By Chris Thompson
Dubbed a ‘Superfood’ by countless magazines and newspapers we’ve all got the message that seeds are good for us but do we know why?
Fruit and vegetables usually catch the healthy headlines with the 5 a day slogan and I think we should be doing the same with seeds!
With dozens of different types are they really all that good for us and is eating one type enough to get the benefits? Before you stop reading – the quick answer is yes, yes they are!
The easiest way to sum it up is as follows… Inside a seed is the necessary nutrition for a plant or a tree to grow, so by eating seeds you take all this compact nutrition straight from the source and put it directly into your body!
Just like fruits and vegetables, getting the most out of seeds is about eating a range of them as they all bring something different. And don’t worry; it’s a lot easier than you think! We’re not just talking about the celebrity of seeds – pumpkin and sunflower but all the b, c and even lesser recognised z-listers of the seed world!
Did you know that many things you already eat are seeds?

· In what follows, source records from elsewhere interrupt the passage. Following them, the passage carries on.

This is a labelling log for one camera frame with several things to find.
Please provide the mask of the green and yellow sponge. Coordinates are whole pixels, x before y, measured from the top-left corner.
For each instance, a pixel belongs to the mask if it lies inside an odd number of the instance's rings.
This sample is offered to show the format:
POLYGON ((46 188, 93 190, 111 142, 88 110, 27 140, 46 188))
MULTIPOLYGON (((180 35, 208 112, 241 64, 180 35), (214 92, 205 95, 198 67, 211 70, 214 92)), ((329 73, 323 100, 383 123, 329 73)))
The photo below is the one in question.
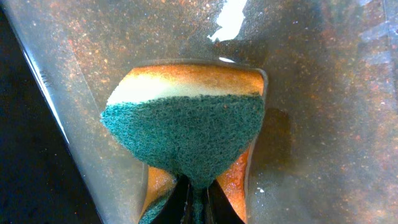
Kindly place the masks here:
POLYGON ((206 189, 214 180, 246 223, 246 171, 266 87, 262 70, 199 64, 136 67, 119 82, 101 122, 148 166, 139 223, 151 223, 183 175, 190 223, 206 223, 206 189))

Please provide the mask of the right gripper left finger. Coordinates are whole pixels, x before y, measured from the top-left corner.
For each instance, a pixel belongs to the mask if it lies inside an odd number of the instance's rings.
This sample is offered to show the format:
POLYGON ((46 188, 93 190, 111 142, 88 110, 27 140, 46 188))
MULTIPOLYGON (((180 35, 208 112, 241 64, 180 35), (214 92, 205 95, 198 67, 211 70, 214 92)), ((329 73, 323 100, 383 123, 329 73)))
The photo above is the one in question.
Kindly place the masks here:
POLYGON ((190 224, 190 181, 181 176, 160 213, 151 224, 190 224))

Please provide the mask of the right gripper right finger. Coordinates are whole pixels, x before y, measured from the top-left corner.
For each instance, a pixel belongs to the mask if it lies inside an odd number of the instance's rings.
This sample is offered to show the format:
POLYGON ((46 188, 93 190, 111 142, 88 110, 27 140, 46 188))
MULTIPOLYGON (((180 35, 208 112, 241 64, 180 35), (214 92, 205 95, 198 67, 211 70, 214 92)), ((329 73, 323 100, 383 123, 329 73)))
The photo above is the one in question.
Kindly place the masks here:
POLYGON ((244 224, 216 180, 206 189, 206 224, 244 224))

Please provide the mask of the black water tray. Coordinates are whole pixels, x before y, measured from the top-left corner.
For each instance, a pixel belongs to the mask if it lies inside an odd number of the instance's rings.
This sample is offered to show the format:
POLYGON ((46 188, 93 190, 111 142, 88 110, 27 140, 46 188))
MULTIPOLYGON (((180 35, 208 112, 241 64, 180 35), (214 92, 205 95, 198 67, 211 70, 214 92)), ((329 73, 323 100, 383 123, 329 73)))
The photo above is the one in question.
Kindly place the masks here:
POLYGON ((5 1, 105 223, 133 218, 143 165, 100 136, 140 62, 229 58, 269 77, 251 223, 397 222, 396 1, 5 1))

Oats, rice, wheat are actually seeds and you wouldn’t just eat these on their own would you? To make them yummy you would add different things to them or make foods from or with them. This is exactly what we should be doing with seeds to get more of them into our diet.
I started eating seeds when I was diagnosed with Crohn’s disease and lost 4 stone in 6 months. My dream career as a professional wrestler had to be put on hold and my focus was getting myself better. It was at this point that I realised how good seeds actually were for me.
I researched all the different kinds and tried to eat them but even knowing how good they were for me I found it boring. So headed to the kitchen and created a range of different foods with them. I added them to salads, soups, stir-fry’s, yogurt, porridge… and I created the Seed Stacked Flapjacks.
Through my recipes I was harnessing the compact nutrition my body needed along with the good fats our western diet often lacks. The added dose of omega oils helped to reduce the inflammatory swelling in my intestine and went along way to helping me be placed in remission in 2008.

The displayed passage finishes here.